**INFORMATION SUPPLIED:**
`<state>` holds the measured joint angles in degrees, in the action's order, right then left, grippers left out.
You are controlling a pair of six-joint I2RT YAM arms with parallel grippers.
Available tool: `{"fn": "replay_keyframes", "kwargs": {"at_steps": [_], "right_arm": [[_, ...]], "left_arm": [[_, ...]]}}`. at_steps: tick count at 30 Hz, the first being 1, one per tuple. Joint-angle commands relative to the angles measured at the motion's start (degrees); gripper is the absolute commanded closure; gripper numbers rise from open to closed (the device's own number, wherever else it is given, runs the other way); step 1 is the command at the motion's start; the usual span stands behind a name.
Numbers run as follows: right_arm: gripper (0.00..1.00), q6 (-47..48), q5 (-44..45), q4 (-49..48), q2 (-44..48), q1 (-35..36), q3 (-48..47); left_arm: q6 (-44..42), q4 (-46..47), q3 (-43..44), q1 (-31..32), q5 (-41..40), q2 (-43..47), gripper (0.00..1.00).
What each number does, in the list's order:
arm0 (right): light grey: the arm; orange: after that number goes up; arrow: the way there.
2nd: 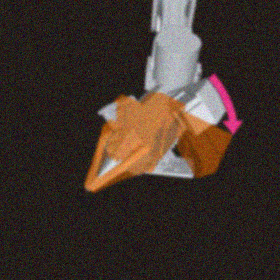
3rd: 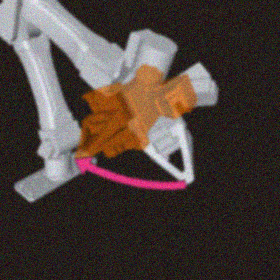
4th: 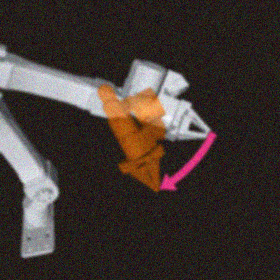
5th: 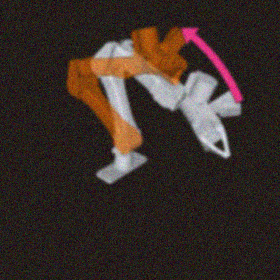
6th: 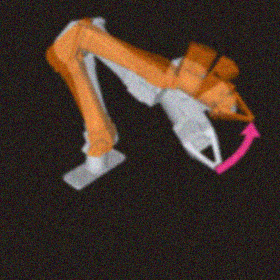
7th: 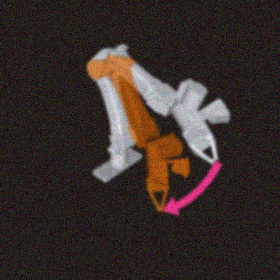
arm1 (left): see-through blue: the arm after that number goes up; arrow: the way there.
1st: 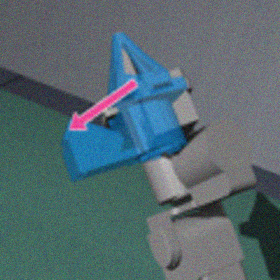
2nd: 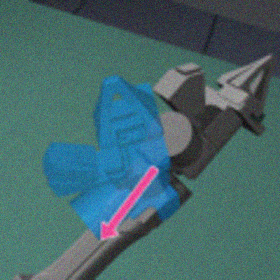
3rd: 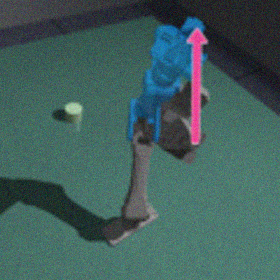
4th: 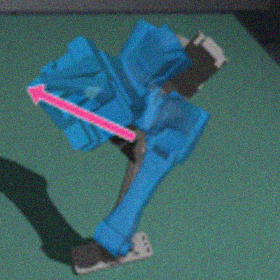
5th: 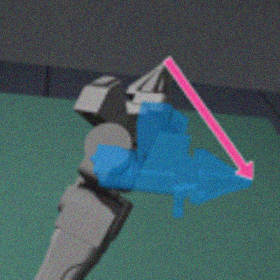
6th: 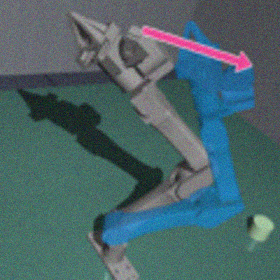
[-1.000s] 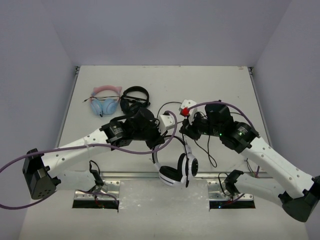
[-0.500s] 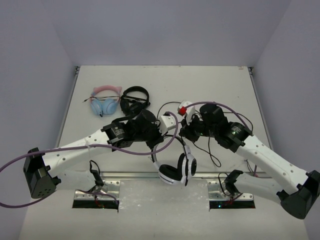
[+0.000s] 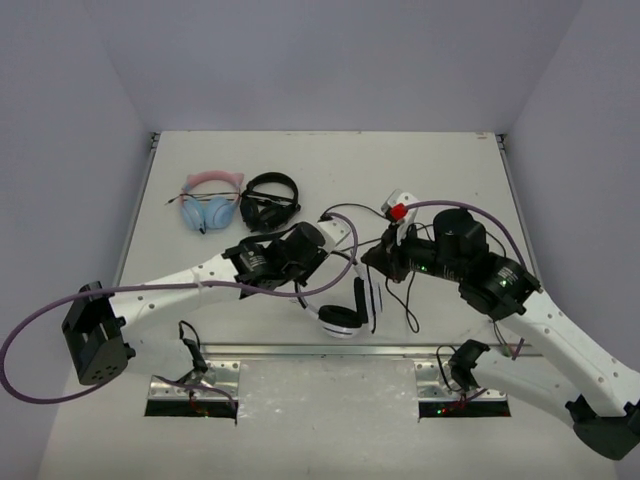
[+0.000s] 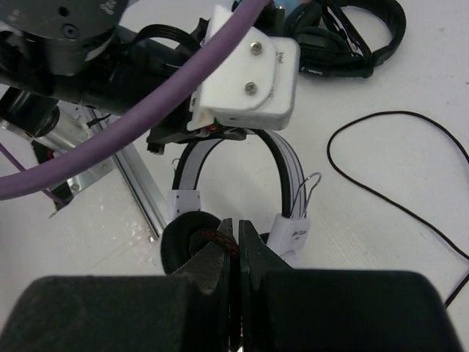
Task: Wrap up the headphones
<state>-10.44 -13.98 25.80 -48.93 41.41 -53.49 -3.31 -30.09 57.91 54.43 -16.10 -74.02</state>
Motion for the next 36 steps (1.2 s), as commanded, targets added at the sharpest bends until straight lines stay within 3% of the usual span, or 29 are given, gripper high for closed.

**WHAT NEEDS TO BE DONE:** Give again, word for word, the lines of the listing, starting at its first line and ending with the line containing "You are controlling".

**EXERCISE SOLUTION:**
`<state>` holds the measured joint angles in degrees, in the action's order, right then left, grippers left out.
You are controlling a pair of six-joint I2RT YAM arms with parallel grippers.

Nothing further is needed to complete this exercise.